Scientific classification
- Kingdom: Plantae
- Clade: Tracheophytes
- Clade: Angiosperms
- Clade: Eudicots
- Clade: Rosids
- Order: Fabales
- Family: Fabaceae
- Subfamily: Faboideae
- Clade: Meso-Papilionoideae
- Clade: Non-protein amino acid-accumulating clade
- Clade: Mirbelioids Wojciechowski et al. 2004
- Type genus: Mirbelia Sm.
- Genera and subclades: See text
- Synonyms: Bossiaeeae (Benth.) Hutch 1964; Genisteae subtribe Bossiaeinae Benth. 1865; Mirbelieae (Benth.) Polhill & Crisp 1982; Podalyrieae subtribe Mirbeliinae Benth. 1837;

= Mirbelioids =

Group of legumes

The Mirbelioids are an informal subdivision of the plant family Fabaceae that includes the former tribes Bossiaeeae and Mirbelieae.

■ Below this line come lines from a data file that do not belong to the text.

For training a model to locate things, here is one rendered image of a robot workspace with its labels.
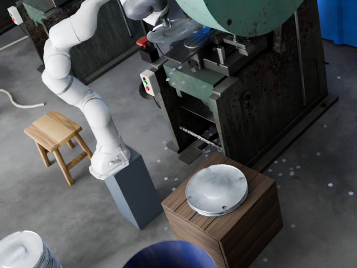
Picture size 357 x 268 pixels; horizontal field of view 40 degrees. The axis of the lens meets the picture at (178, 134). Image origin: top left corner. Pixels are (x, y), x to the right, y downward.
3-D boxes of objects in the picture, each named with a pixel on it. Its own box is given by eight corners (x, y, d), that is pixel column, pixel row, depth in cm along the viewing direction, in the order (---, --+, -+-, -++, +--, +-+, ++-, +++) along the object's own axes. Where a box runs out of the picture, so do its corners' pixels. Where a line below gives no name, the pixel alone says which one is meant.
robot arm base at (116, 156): (104, 184, 235) (93, 164, 226) (84, 168, 248) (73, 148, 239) (138, 157, 244) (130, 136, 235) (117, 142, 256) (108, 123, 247)
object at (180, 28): (215, 19, 237) (215, 18, 237) (169, 17, 219) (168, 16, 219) (181, 43, 259) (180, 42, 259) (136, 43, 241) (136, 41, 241)
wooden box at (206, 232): (234, 283, 229) (220, 240, 206) (178, 245, 253) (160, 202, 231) (283, 226, 246) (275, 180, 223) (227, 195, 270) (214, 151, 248)
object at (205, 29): (218, 44, 249) (216, 36, 246) (198, 37, 259) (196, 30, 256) (229, 35, 253) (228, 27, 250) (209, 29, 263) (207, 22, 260)
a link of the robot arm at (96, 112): (105, 157, 228) (86, 118, 212) (94, 136, 241) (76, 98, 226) (126, 147, 229) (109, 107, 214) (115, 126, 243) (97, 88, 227)
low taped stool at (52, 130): (44, 166, 330) (22, 130, 308) (72, 144, 340) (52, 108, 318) (71, 186, 307) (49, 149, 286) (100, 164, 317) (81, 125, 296)
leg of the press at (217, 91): (242, 192, 269) (210, 57, 211) (227, 183, 277) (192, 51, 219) (338, 100, 305) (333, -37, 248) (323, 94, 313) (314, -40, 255)
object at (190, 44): (187, 83, 245) (180, 61, 236) (169, 75, 254) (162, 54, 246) (220, 57, 255) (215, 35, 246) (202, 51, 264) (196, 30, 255)
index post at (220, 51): (223, 64, 240) (220, 48, 234) (219, 63, 242) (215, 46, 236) (227, 61, 241) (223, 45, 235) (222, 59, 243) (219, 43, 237)
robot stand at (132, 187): (140, 231, 267) (113, 176, 238) (121, 215, 279) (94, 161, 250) (164, 210, 274) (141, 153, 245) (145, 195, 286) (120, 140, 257)
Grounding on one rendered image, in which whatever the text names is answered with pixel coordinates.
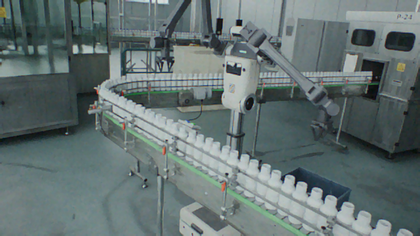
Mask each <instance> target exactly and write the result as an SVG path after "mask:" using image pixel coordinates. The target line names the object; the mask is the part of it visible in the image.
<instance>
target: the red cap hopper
mask: <svg viewBox="0 0 420 236"><path fill-rule="evenodd" d="M118 2H119V28H121V30H122V20H121V17H122V18H123V29H125V31H126V22H127V23H128V24H129V25H130V24H131V23H132V24H133V25H134V26H136V25H135V23H134V22H133V21H132V20H131V19H130V18H129V17H128V16H143V17H147V18H146V19H145V20H144V21H143V22H142V23H141V24H140V25H143V23H145V21H147V19H149V23H148V24H147V25H146V26H147V27H148V26H149V32H150V30H152V22H153V21H154V20H155V32H156V30H158V0H155V16H152V0H149V15H141V14H126V12H125V0H123V14H122V13H121V0H118ZM152 17H154V18H153V19H152ZM126 18H127V19H128V20H129V21H130V22H131V23H130V22H129V21H128V20H127V19H126ZM119 48H120V72H121V78H122V76H123V58H122V53H123V50H125V49H126V48H127V44H126V43H124V44H123V46H122V43H120V44H119ZM157 55H158V52H157V51H155V61H154V69H153V68H152V51H149V64H148V69H149V72H158V65H157V63H156V59H157V58H156V56H157ZM130 61H131V59H130V60H129V61H128V62H127V51H126V52H125V72H129V71H130V70H131V69H146V68H134V65H135V63H134V64H133V65H132V66H131V67H130V68H127V64H128V63H129V62H130Z"/></svg>
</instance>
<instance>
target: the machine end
mask: <svg viewBox="0 0 420 236"><path fill-rule="evenodd" d="M345 20H346V21H350V24H349V27H348V30H346V33H347V40H346V47H345V51H344V55H343V61H342V65H341V70H339V72H343V68H344V64H345V59H346V55H347V53H348V52H351V53H354V54H359V55H358V60H357V63H356V69H355V72H361V71H362V72H365V71H366V72H372V75H377V74H378V75H380V74H382V76H381V81H377V82H380V83H379V89H378V92H377V95H372V96H353V97H352V98H349V99H348V102H347V106H346V111H345V116H344V120H343V125H342V129H341V130H342V131H343V132H346V133H348V134H351V135H353V136H354V137H357V138H359V139H361V140H365V141H367V142H369V143H371V144H373V145H375V146H377V147H380V148H382V149H385V150H387V151H389V153H390V154H389V155H386V156H385V158H387V159H390V160H393V159H394V157H392V156H391V153H396V152H401V151H407V150H411V149H413V152H414V153H418V154H420V151H419V148H420V12H381V11H347V12H346V18H345ZM344 101H345V97H340V98H335V99H334V103H335V104H337V105H338V106H339V108H340V110H339V112H338V114H336V115H330V116H329V118H330V119H331V120H333V123H332V125H333V127H334V130H331V133H333V134H337V131H336V128H337V129H338V128H339V122H340V118H341V113H342V109H343V104H344Z"/></svg>
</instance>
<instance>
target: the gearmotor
mask: <svg viewBox="0 0 420 236"><path fill-rule="evenodd" d="M211 97H212V91H211V88H210V87H196V88H193V87H192V88H190V90H189V91H180V92H178V106H179V107H180V108H184V107H192V100H201V106H202V102H203V100H209V99H211Z"/></svg>
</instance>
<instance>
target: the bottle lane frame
mask: <svg viewBox="0 0 420 236"><path fill-rule="evenodd" d="M103 118H104V119H105V120H106V121H107V122H108V126H109V127H110V128H109V129H108V135H107V134H105V137H107V139H109V140H111V141H112V142H113V143H116V144H117V145H118V146H120V147H121V148H123V149H125V144H124V142H125V130H123V125H122V124H119V122H118V121H116V120H115V119H112V118H111V117H109V116H108V115H106V114H104V113H103ZM133 137H135V141H134V142H133V143H134V144H135V147H133V143H130V144H129V148H132V149H129V151H128V153H130V154H131V155H132V156H133V157H134V158H136V159H138V160H139V161H140V162H141V163H143V164H144V165H146V166H147V167H148V160H149V158H151V159H153V160H154V161H155V162H156V163H157V165H158V174H159V175H160V176H161V177H162V178H163V177H164V176H165V172H164V168H165V155H164V154H163V148H159V146H158V145H156V144H154V143H152V142H151V141H149V140H147V139H145V138H144V137H142V136H141V135H139V134H137V133H136V132H134V131H133V130H131V129H129V128H128V127H127V139H128V142H132V141H133ZM173 162H175V163H176V168H174V169H175V175H174V176H172V177H169V179H168V180H167V181H168V182H170V183H171V184H173V185H174V186H175V187H177V188H178V189H180V190H181V191H182V192H184V193H185V194H187V195H188V196H189V197H191V198H192V199H193V200H195V201H196V202H198V203H199V204H200V205H202V206H203V207H204V208H206V209H207V210H208V211H211V212H212V213H213V214H215V215H216V216H218V217H219V218H220V215H221V212H222V211H221V207H222V199H223V191H222V184H220V185H218V181H217V180H214V179H212V177H208V176H207V175H206V174H204V173H202V172H201V171H199V170H198V169H197V168H194V167H193V166H192V165H189V164H188V163H185V162H184V161H183V160H181V159H179V158H178V157H175V155H172V154H171V153H169V152H167V168H168V169H170V168H173ZM170 175H173V169H171V170H169V172H168V176H170ZM233 199H235V200H236V206H233V208H235V213H234V214H232V215H230V216H229V217H227V220H225V222H226V223H227V224H229V225H230V226H232V227H233V228H234V229H235V230H236V231H238V232H239V233H241V234H242V235H243V236H309V234H307V235H306V234H305V233H303V232H302V231H300V229H295V228H294V227H293V226H291V225H292V224H287V223H286V222H284V221H283V219H279V218H277V217H276V216H275V215H276V214H271V213H269V212H268V210H265V209H263V208H261V206H257V205H255V204H254V202H251V201H248V200H247V198H244V197H242V196H241V195H240V194H237V193H236V192H235V190H234V191H233V190H231V189H230V188H228V189H227V196H226V208H228V207H230V206H232V200H233Z"/></svg>
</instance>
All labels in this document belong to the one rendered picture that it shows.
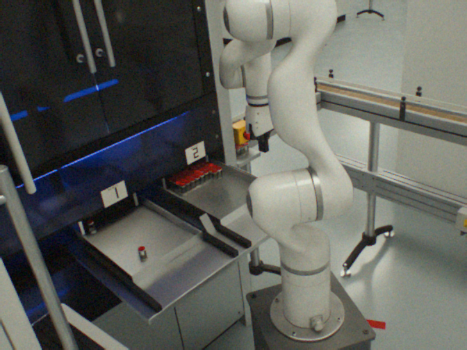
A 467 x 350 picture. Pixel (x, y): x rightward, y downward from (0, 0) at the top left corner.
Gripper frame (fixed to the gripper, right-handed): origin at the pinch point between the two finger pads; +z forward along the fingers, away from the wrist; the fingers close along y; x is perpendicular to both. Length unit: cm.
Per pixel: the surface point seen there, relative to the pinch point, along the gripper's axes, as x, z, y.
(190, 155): -27.8, 8.1, 9.6
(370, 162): -13, 50, -86
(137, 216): -30, 22, 34
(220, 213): -8.2, 22.1, 14.8
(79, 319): -11, 30, 69
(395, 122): 1, 23, -82
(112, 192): -28, 7, 42
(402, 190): 6, 59, -85
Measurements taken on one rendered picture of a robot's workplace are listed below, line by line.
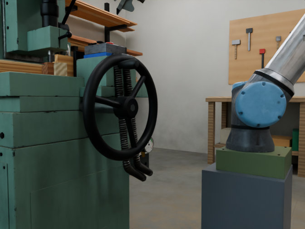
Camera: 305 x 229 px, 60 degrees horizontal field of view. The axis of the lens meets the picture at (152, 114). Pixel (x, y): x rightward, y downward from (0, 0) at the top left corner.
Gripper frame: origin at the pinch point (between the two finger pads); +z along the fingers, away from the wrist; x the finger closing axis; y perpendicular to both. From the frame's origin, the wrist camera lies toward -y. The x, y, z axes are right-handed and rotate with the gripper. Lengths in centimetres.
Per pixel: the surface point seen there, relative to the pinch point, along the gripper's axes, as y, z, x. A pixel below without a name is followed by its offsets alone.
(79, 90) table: 10.3, 30.9, -17.5
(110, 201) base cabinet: 39, 58, -8
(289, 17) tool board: 128, -176, 228
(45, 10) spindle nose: -15.2, 16.4, -8.8
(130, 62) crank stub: 19.6, 16.6, -35.0
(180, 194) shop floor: 107, 67, 124
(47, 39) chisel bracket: -8.6, 23.8, -10.9
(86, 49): 4.3, 19.3, -14.9
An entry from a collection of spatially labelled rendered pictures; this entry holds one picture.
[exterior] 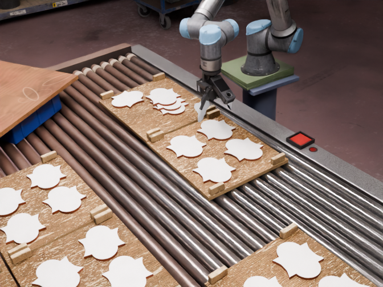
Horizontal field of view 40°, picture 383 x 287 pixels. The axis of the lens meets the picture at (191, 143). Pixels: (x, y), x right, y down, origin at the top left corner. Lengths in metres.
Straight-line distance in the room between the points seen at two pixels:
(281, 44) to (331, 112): 1.68
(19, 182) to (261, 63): 1.23
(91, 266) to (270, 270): 0.50
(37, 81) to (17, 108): 0.22
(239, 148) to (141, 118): 0.46
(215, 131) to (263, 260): 0.67
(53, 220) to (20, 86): 0.79
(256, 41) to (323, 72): 2.17
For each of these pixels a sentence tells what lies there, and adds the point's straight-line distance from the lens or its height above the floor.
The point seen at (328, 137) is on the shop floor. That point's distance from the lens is 3.73.
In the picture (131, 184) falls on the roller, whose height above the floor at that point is 0.92.
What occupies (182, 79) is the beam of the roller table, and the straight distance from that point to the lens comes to 2.48.
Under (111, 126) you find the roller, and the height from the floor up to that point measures 0.91.
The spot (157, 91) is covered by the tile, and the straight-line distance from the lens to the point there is 2.28.
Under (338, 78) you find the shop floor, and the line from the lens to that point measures 4.50.
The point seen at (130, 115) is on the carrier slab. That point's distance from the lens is 2.18.
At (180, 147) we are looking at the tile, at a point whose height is 0.95.
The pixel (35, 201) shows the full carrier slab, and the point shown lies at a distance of 1.83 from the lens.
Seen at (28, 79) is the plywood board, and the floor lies 1.04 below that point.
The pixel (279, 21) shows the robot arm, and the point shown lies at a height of 1.20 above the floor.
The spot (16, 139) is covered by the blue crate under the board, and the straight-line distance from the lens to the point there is 2.16.
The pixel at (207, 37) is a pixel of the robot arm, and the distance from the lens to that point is 1.84.
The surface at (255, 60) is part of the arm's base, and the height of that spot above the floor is 0.97.
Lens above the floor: 2.05
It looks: 34 degrees down
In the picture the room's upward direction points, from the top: 4 degrees counter-clockwise
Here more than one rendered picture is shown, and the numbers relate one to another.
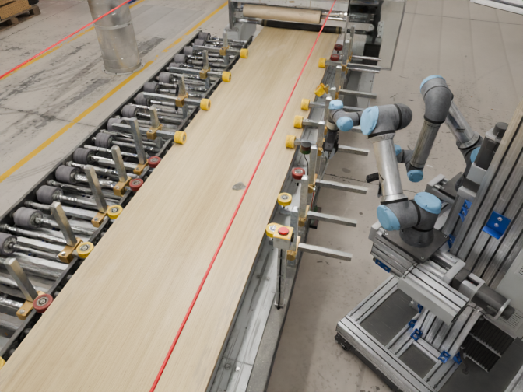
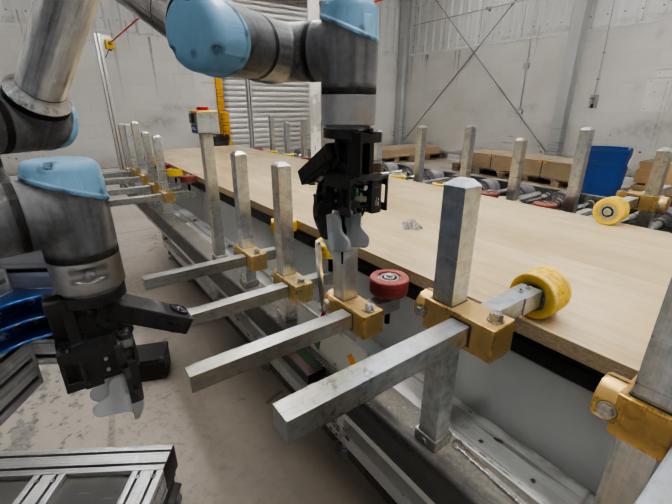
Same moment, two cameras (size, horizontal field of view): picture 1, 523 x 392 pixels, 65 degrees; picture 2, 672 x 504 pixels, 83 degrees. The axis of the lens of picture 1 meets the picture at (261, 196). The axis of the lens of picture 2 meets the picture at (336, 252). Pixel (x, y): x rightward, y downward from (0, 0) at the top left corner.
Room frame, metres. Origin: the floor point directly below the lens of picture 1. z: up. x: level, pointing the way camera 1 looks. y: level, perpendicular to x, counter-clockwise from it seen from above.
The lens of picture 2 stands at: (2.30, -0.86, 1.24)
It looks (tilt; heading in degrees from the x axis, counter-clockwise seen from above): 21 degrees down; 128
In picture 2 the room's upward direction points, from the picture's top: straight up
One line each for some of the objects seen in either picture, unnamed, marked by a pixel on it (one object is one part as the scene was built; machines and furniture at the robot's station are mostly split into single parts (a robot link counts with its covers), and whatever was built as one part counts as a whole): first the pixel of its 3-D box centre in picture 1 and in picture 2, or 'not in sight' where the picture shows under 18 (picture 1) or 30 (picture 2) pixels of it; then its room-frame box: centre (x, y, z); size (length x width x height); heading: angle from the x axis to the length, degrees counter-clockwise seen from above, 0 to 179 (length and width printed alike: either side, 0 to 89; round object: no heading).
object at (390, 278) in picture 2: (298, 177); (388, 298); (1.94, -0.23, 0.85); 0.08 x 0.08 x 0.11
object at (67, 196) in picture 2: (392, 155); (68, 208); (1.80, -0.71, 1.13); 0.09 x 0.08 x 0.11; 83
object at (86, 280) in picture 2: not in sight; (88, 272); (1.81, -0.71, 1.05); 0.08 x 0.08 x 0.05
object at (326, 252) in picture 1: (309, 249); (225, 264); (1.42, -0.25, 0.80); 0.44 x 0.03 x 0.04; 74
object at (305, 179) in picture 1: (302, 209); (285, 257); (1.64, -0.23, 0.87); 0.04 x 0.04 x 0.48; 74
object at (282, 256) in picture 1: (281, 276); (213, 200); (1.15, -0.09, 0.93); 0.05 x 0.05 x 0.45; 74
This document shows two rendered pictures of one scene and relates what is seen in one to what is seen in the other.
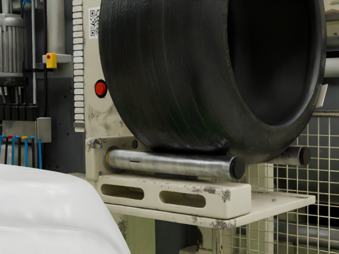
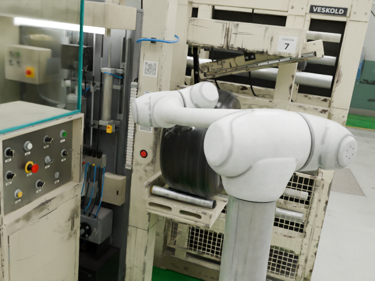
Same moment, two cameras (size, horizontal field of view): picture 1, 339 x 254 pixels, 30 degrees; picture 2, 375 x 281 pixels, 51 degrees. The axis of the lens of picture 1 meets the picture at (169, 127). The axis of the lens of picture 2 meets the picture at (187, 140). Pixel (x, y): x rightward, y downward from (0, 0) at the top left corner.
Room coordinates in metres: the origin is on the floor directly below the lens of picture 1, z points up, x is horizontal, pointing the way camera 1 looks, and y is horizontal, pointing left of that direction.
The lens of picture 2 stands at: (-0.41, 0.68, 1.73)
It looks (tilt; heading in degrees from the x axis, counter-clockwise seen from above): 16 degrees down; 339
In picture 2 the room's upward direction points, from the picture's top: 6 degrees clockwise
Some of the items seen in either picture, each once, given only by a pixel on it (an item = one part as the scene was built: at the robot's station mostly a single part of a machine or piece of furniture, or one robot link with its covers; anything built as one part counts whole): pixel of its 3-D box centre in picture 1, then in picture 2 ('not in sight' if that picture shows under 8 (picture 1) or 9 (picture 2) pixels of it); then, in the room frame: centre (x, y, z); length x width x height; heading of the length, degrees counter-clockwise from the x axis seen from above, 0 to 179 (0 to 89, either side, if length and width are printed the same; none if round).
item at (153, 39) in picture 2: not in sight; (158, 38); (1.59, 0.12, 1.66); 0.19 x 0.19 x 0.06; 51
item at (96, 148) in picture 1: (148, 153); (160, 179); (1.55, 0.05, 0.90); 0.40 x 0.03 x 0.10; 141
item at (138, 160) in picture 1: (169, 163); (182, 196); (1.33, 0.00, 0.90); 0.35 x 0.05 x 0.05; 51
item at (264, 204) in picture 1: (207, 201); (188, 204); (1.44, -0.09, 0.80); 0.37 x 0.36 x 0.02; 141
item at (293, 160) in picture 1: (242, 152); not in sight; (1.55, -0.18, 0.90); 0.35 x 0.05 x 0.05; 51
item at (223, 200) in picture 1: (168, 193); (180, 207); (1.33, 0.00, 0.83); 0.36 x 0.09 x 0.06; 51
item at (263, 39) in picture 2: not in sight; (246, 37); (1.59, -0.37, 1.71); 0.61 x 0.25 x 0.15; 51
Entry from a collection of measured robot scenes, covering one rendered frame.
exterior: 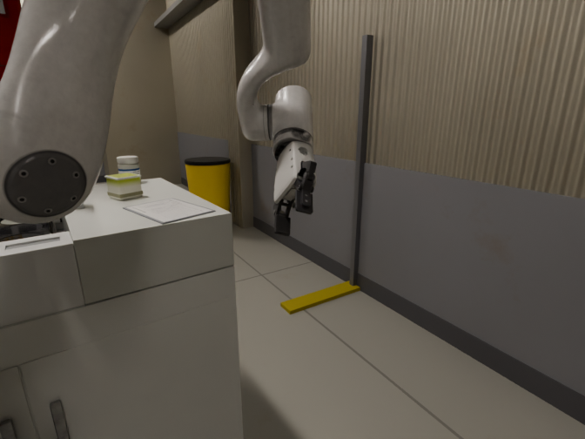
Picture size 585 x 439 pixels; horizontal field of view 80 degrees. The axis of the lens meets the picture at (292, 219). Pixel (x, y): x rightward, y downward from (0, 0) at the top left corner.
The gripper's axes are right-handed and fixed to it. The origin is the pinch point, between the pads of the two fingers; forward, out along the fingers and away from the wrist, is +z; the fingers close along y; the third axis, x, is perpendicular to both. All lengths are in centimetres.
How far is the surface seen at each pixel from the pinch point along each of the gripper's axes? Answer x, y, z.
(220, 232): 6.6, 29.1, -9.6
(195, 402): 1, 60, 28
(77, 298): 33.6, 33.8, 10.0
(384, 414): -83, 85, 30
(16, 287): 44, 30, 10
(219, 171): -29, 237, -184
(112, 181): 36, 47, -28
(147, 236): 23.2, 27.2, -3.7
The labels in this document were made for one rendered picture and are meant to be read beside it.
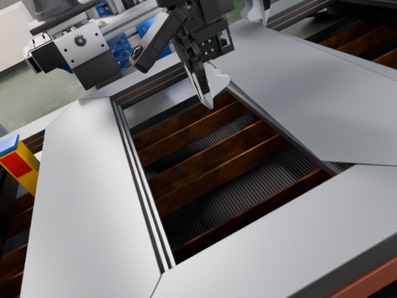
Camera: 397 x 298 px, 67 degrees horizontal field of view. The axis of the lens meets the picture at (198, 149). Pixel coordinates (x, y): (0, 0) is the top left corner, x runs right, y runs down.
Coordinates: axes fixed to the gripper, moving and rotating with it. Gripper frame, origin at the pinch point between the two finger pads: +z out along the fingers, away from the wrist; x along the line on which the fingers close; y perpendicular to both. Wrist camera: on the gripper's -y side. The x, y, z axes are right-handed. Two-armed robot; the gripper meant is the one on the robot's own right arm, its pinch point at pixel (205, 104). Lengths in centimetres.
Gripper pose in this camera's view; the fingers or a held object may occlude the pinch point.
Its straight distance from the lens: 57.9
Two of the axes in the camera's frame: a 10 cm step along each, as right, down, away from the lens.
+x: -3.4, -4.9, 8.0
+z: 3.3, 7.4, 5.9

They are consistently recovered as a monophyletic clade in molecular phylogenies. The Mirbelioids arose 48.4 ± 1.3 million years ago (in the early Eocene). Members of this clade are mostly ericoid (sclerophyllous) shrubs with yellow and red ('egg and bacon') flowers found in Australia, Tasmania, and Papua-New Guinea. The name of this clade is informal and is not assumed to have any particular taxonomic rank like the names authorized by the ICBN or the ICPN. Members of this clade exhibit unusual embryology compared to other legumes, either enlarged antipodal cells in the embryo sac or the production of multiple embryo sacs. There has been a shift from bee pollination to bird pollination several times in this clade. Mirbelioids produce quinolizidine alkaloids, but unlike most papilionoids, they do not produce isoflavones. Many of the Mirbelioids have pseudoraceme inflorescences.

==Genera==
The Mirbelioids have been circumscribed to include the following genera:

===Giant antipodals group===
- Aenictophyton A. T. Lee
- Bossiaea Vent.
- Daviesia Sm.
- Erichsenia Hemsl.
- Gompholobium Sm.
- Goodia Salisb.
- Muelleranthus Hutch.
- Paragoodia I. Thomps.
- Platylobium Sm.
- Ptychosema Benth. ex Lindl.
- Sphaerolobium Sm.
- Viminaria Sm.

===Multiple embryo-sac group===

====Basal grade====
- Isotropis Benth.
- Jacksonia R. Br. ex Sm.
- Leptosema Benth.

====Callistachys group====

- Callistachys Vent.
- Gastrolobium R.Br.

====Oxylobium grade====
- Chorizema Labill.
- Mirbelia Sm.
- Oxylobium Andrews
- Podolobium R. Br.

====Pultenaea group====
- Almaleea Crisp & P. H. Weston
- Aotus Sm.
- Dillwynia Sm.
- Euchilopsis F. Muell.
- Eutaxia R. Br.
- Latrobea Sm.

- Phyllota (DC.) Benth.
- Pultenaea Sm.
- Stonesiella Crisp & P. H. Weston
- Urodon Turcz.

It has been proposed that many of these genera be subsumed into Pultenaea.